§ **Required work**
The expected output is a verbatim reprint of the lines from the beginning of the data that follows through the line that contains "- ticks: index".

==============================

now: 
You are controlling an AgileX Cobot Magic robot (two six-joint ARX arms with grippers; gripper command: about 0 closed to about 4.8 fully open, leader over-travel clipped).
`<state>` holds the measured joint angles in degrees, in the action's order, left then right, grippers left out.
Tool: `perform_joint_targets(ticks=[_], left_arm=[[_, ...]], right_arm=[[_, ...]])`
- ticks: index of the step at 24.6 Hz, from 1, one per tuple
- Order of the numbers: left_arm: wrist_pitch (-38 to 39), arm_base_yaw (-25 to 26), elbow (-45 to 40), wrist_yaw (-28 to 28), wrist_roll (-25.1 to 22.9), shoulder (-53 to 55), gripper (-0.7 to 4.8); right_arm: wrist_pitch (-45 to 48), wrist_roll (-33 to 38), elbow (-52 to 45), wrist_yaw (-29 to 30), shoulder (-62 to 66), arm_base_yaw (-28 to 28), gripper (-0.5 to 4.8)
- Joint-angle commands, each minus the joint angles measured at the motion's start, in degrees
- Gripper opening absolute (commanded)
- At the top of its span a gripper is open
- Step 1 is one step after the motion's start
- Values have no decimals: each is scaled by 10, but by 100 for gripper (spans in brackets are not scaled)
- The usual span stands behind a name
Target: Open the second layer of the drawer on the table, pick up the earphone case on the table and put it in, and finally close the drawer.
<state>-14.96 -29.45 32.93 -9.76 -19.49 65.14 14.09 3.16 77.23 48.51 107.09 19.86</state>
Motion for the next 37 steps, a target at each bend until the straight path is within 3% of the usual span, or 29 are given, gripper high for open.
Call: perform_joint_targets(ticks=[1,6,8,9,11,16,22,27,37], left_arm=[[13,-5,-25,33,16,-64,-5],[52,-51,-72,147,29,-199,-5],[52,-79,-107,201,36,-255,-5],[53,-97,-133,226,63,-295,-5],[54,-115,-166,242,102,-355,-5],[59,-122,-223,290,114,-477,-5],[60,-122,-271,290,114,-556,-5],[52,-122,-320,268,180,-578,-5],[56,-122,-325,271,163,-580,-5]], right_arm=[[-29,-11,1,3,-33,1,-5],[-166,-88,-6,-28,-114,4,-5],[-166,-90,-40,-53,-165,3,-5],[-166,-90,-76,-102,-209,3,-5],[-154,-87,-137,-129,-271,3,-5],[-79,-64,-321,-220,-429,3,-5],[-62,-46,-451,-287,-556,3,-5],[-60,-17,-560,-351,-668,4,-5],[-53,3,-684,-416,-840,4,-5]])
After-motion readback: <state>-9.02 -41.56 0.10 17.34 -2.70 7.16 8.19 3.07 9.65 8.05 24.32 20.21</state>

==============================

§ **Answer box**
now: 
You are controlling an AgileX Cobot Magic robot (two six-joint ARX arms with grippers; gripper command: about 0 closed to about 4.8 fully open, leader over-travel clipped).
`<state>` holds the measured joint angles in degrees, in the action's order, left then right, grippers left out.
Tool: `perform_joint_targets(ticks=[_], left_arm=[[_, ...]], right_arm=[[_, ...]])`
- ticks: index of the step at 24.6 Hz, from 1, one per tuple

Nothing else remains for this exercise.